1Timothy 5:22 - On gun-jumping and brake-tapping...

”Hands hastily be laying upon no one, nor sharing sins of others. Yourself free be keeping.”

-Jumping the gun.  Jumping to conclusions.  Simply jump to it.  It does appear that our culture is quite fond of jumping.  But here Paul cautions his protege to actually not jump the gun.  There are several possibilities as to what Paul could be referring here.  One is hastily laying hands on someone in ordaining them to be an elder.  And this would certainly fit with the previous verse.  Timothy, you can’t just jump the gun on installing one of your buds an elder or a deacon or some other leader in the church (cf Acts 6.6, 13.3; 1Timothy 4.14; 2Timothy 1.6).  They need to meet the qualifications.  They need to be exemplary in both their character and their conduct as well as in the content of their doctrine.  Given that this is exactly the language Paul uses in reference to what He did for Timothy, this is most likely the best explanation.  Another possibility which Paul might have in mind is that of hastily restoring a previously disgraced and disciplined elder (from verse 20).  He could be saying, Timothy, you don’t want to hastily restore into fellowship (much less leadership) one of your buddies.  You want to make sure that they have truly repented of their sins and are finding victory over them.  In either case, in either one of these two possibilities, if you jump the gun on someone you may wind up putting someone into a place for which they are not yet suited.  If you endorse someone for fellowship or leadership when in fact they are (still) struggling with some area of hidden sin, then you essentially wind up sharing in that sin as well.  Timothy, as the Shepherd/Overseer, you are responsible for those you ordain as well as those you restore.  You share some responsibility for whatever sin they may (still) be dealing with if you lay hands on them (as in, an official act of ordination or restoration).  So let's give them a measure of protection (and ourselves as well) and do our due diligence.

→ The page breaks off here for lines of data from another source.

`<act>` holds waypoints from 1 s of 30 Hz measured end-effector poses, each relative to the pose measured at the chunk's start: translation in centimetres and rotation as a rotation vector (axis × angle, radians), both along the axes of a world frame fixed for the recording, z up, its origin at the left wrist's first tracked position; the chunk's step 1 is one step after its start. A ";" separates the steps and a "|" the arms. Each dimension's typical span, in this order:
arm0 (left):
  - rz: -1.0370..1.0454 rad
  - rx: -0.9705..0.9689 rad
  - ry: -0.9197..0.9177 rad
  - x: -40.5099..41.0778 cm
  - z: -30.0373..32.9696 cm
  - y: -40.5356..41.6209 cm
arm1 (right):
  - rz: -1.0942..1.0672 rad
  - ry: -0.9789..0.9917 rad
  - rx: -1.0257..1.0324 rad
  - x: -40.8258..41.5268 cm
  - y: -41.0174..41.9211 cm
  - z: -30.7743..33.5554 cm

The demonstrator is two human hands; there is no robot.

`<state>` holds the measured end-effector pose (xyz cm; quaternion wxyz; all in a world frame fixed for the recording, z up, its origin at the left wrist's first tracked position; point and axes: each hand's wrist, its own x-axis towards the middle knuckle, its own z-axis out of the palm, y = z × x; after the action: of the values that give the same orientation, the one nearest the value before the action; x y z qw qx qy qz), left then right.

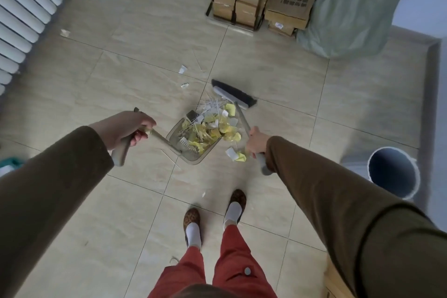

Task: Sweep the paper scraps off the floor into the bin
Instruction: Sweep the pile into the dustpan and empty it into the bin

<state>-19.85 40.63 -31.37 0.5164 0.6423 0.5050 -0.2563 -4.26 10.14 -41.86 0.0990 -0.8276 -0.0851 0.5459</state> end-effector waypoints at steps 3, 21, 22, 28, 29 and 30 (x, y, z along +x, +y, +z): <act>-0.070 0.030 -0.055 2.2 0.5 -0.5 | -0.091 0.112 0.058 -3.2 -0.9 2.0; 0.104 -0.199 -0.100 -4.1 -0.2 -0.9 | -0.309 0.198 0.178 -14.2 -2.3 7.3; 0.122 -0.215 -0.125 -4.9 -0.3 -1.4 | -0.313 0.179 0.196 -14.5 -2.8 8.0; 0.111 -0.251 -0.238 -10.0 0.6 -2.4 | -0.456 0.086 0.311 -15.9 -8.4 12.6; 0.098 -0.254 -0.262 -10.4 0.9 -2.5 | -0.503 0.084 0.330 -16.1 -9.4 13.1; 0.079 -0.252 -0.283 -10.8 1.1 -2.5 | -0.548 0.085 0.350 -16.4 -10.4 13.6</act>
<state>-30.65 38.15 -30.23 0.6682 0.5820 0.4162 -0.2040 -20.65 -0.23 -28.30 0.3864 -0.7665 0.0523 0.5103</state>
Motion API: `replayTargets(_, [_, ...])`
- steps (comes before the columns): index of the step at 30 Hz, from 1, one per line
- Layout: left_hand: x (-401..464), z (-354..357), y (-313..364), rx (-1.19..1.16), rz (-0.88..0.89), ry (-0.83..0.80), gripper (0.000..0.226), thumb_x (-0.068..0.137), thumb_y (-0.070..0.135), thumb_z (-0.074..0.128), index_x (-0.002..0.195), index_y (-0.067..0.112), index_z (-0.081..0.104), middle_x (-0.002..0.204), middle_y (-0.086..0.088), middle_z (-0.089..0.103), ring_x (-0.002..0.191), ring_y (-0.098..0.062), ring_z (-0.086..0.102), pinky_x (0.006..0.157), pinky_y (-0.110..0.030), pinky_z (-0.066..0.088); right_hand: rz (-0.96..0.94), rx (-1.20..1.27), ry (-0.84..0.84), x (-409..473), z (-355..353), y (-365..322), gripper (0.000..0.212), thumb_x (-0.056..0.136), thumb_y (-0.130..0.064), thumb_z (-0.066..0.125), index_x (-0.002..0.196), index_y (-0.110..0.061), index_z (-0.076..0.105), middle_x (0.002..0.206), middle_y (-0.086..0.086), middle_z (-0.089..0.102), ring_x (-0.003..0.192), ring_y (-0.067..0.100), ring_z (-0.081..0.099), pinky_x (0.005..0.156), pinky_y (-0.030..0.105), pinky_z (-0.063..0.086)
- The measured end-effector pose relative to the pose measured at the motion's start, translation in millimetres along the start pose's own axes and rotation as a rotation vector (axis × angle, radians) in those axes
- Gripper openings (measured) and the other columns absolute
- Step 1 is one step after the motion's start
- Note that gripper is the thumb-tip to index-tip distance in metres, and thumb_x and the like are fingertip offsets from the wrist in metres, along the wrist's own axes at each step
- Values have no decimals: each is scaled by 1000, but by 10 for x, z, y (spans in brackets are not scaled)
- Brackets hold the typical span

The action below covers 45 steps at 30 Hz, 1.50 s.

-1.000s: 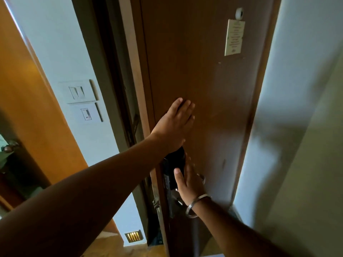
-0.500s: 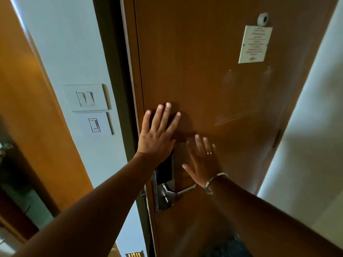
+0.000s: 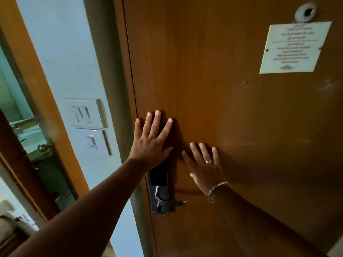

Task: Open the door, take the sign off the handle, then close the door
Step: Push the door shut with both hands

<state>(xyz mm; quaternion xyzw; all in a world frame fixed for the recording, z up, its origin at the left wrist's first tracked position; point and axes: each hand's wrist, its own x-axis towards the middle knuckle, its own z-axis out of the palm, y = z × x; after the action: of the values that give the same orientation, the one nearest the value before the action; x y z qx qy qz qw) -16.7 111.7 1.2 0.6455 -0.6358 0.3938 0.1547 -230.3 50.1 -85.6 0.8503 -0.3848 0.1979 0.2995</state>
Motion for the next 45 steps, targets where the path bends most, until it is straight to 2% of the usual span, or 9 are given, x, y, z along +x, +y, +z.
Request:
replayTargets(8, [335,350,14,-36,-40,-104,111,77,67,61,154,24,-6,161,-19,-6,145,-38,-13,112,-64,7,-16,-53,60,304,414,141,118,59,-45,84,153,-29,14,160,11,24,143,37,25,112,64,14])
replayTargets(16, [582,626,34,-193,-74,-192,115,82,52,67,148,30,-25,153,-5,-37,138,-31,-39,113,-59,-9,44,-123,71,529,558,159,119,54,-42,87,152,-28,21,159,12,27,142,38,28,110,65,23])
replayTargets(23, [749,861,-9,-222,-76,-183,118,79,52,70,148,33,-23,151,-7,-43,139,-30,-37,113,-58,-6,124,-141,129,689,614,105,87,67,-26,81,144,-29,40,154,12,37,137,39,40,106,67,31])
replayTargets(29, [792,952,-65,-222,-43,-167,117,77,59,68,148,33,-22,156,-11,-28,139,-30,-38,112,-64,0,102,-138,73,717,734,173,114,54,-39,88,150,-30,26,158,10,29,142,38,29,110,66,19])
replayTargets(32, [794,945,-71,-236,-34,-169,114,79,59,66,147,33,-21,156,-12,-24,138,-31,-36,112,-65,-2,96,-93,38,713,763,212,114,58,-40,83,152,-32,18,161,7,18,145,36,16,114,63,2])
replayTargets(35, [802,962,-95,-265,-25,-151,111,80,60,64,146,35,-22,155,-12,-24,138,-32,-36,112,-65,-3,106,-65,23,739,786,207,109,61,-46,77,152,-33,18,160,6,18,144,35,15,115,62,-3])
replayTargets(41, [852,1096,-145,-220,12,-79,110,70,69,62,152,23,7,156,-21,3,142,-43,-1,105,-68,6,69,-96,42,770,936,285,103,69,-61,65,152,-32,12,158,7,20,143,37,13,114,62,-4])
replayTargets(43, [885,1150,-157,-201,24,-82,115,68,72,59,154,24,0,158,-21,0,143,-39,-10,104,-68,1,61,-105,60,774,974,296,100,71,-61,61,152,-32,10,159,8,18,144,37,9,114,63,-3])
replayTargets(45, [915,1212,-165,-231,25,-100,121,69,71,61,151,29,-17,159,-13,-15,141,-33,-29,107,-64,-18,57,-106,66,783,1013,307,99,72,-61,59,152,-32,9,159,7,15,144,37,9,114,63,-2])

-(We see examples of laying on hands for healing - Matthew 9.18, 19.13, 19.15; Mark 6.5, 7.32, 8.23, 8.25, 16.18; Luke 4.40, 13.13, 28.8.  Also for receiving the Holy Spirit - Acts 8.17, 19.6.  Both (?) in Acts 9.17.  Hands are also thrown at - Luke 20.19, 21.12; John 7.44; Acts 4.3, 5.18,  or stretched out - Luke 22.53 - in order to seize someone - different verb in the Greek but translated into English as laying hands on that person.  But the sense of laying on hands as a form of commissioning for ministry is found throughout Scripture - Numbers 8.10, 27.8; Acts 6.6, 13.3 - and that is what would be under consideration in the two scenarios mentioned above).

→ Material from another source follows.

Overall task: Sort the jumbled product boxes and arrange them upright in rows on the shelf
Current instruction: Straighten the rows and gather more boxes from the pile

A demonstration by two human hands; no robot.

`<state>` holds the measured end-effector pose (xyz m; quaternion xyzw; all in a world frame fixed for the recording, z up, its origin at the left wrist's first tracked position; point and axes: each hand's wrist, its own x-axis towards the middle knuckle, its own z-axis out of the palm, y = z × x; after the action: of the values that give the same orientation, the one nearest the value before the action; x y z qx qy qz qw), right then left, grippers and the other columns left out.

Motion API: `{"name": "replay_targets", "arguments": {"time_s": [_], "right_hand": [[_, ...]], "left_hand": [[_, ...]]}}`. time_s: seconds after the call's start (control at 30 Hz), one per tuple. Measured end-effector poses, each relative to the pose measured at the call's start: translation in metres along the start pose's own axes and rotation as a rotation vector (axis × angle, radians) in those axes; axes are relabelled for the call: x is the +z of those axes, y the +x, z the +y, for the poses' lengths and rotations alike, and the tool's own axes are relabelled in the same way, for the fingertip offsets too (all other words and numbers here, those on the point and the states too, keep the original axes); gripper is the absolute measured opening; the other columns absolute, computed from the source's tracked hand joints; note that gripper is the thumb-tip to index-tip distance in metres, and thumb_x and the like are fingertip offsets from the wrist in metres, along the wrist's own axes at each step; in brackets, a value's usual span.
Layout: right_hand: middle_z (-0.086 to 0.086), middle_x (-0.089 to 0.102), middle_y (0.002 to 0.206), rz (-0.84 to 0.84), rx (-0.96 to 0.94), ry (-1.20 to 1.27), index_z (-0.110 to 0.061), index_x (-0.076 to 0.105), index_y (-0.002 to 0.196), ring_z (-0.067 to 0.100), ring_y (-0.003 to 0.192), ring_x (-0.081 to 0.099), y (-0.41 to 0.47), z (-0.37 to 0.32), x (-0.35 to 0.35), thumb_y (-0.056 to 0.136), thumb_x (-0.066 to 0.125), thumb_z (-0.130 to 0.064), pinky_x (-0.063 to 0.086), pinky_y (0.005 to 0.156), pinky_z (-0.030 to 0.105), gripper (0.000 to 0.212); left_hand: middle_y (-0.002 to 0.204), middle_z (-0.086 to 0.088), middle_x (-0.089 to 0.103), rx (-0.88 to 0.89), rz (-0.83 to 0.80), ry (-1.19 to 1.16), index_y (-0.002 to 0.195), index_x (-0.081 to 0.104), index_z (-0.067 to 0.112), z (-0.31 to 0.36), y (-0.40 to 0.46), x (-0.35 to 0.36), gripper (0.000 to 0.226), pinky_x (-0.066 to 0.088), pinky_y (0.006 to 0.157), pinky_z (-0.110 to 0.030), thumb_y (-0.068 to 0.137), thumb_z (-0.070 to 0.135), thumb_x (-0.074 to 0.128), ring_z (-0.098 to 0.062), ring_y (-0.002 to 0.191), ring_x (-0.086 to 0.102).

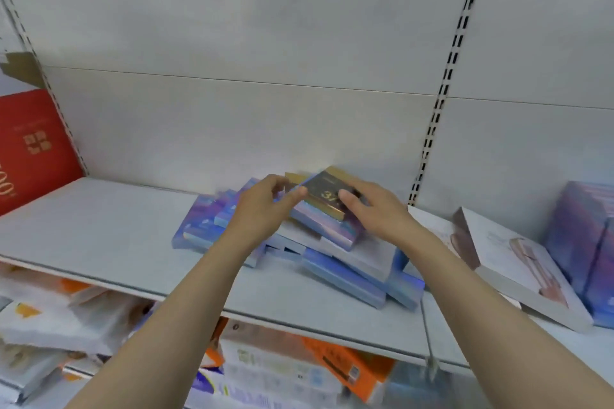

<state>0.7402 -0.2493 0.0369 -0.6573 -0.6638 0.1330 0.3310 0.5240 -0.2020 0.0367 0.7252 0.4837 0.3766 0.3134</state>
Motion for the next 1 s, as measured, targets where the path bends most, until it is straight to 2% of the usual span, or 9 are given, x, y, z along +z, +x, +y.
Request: {"name": "replay_targets", "arguments": {"time_s": [0.1,0.23,0.3,0.5,0.63,0.77,0.87,0.93,1.0], "right_hand": [[-0.008,0.063,0.125,-0.066,-0.085,-0.007,-0.026,0.063,0.132,0.018,0.109,0.059,0.019,-0.006,0.013,0.101,0.050,-0.035,0.045,0.093,0.029,0.034],[-0.021,0.059,0.123,-0.096,-0.118,0.081,-0.029,0.063,0.130,-0.004,0.103,0.056,0.037,-0.010,0.018,0.101,0.052,-0.034,0.039,0.088,0.005,0.031],[-0.015,0.059,0.129,0.006,-0.030,0.122,-0.027,0.062,0.130,-0.001,0.113,0.053,0.046,-0.004,0.015,0.099,0.055,-0.034,0.032,0.089,-0.001,0.033],[-0.004,0.057,0.137,0.126,0.236,-0.033,-0.025,0.059,0.133,0.014,0.125,0.050,0.043,0.014,0.015,0.083,0.072,-0.049,0.033,0.094,0.020,0.057],[0.002,0.050,0.144,0.199,0.416,-0.136,-0.023,0.048,0.142,0.022,0.132,0.045,0.024,0.015,0.020,0.069,0.075,-0.067,0.038,0.107,0.036,0.090],[0.007,0.053,0.142,0.218,0.652,-0.168,-0.015,0.039,0.144,0.030,0.128,0.050,0.008,0.013,0.023,0.067,0.067,-0.077,0.042,0.096,0.038,0.102],[0.006,0.050,0.145,0.252,0.694,0.102,-0.017,0.031,0.150,0.027,0.126,0.053,0.006,0.005,0.024,0.072,0.076,-0.062,0.045,0.100,0.038,0.101],[0.009,0.056,0.137,0.387,0.719,0.488,-0.012,0.026,0.153,0.022,0.109,0.062,0.006,-0.002,0.024,0.076,0.084,-0.039,0.050,0.084,0.032,0.100],[0.014,0.062,0.126,0.477,0.765,0.796,-0.001,0.038,0.146,0.021,0.093,0.067,0.003,-0.011,0.023,0.079,0.083,-0.020,0.053,0.070,0.030,0.083]], "left_hand": [[0.110,0.006,0.062,-0.085,-0.035,0.052,0.128,0.056,0.023,-0.006,0.033,0.001,0.057,0.044,0.078,-0.023,0.085,0.061,0.057,-0.012,0.103,0.057],[0.098,-0.002,0.069,-0.147,-0.066,-0.061,0.126,0.054,0.021,-0.016,0.057,-0.008,0.058,0.053,0.087,-0.038,0.079,0.048,0.073,-0.019,0.094,0.066],[0.093,-0.005,0.072,-0.188,-0.075,-0.190,0.124,0.057,0.016,-0.024,0.061,-0.018,0.055,0.055,0.086,-0.039,0.078,0.037,0.078,-0.021,0.090,0.069],[0.078,0.001,0.076,-0.196,-0.026,-0.435,0.096,0.071,0.017,-0.049,0.065,-0.044,0.013,0.053,0.056,-0.015,0.084,0.020,0.074,-0.010,0.069,0.072],[0.079,0.001,0.076,-0.227,-0.112,-0.486,0.092,0.070,0.018,-0.046,0.067,-0.030,0.010,0.057,0.061,-0.022,0.084,0.020,0.075,-0.010,0.068,0.072],[0.080,0.000,0.075,-0.239,-0.173,-0.508,0.093,0.067,0.014,-0.036,0.070,-0.020,0.013,0.058,0.059,-0.026,0.083,0.018,0.075,-0.011,0.065,0.071],[0.094,-0.005,0.072,-0.232,-0.179,-0.498,0.105,0.065,0.010,-0.035,0.068,-0.018,0.027,0.058,0.072,-0.035,0.082,0.020,0.076,-0.018,0.079,0.071],[0.099,-0.007,0.073,-0.223,-0.213,-0.518,0.112,0.063,0.010,-0.037,0.061,-0.018,0.034,0.057,0.078,-0.037,0.082,0.020,0.076,-0.021,0.087,0.071],[0.096,-0.007,0.074,-0.191,-0.239,-0.538,0.112,0.062,0.011,-0.040,0.053,-0.019,0.035,0.057,0.078,-0.035,0.082,0.019,0.076,-0.019,0.085,0.072]]}}
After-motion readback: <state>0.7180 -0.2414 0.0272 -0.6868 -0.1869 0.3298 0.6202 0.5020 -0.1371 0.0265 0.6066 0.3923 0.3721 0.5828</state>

-Now there is another possibility, one which uses this phrase as it often occurs in modern English, but not so much in the Greek.  And while this may not be the most likely given the Greek, it can bring up a point which could be helpful, and that is that Paul might be cautioning Timothy against hastily laying hands on an elder vis a vis receiving an accusation of sin against them.  It would simply be a repeat and an expansion of the admonition he just gave in verse 19.  You don’t want to give hasty credence to what could be a sinful false accusation against an elder, Timothy.  

-Regardless, in either of these two (two-ish) scenarios, let's tap the brakes.  Find witnesses.  Do our research.  Seek the Lord and His wisdom, His leading.  Leadership in God's Church is a serious business, a high calling.  'Cuz it's God's business.  Let's get it right.  Fools rush in - we don't need to be in a hurry when it comes to leaders.  Patience.  We are free to take our time to get it right.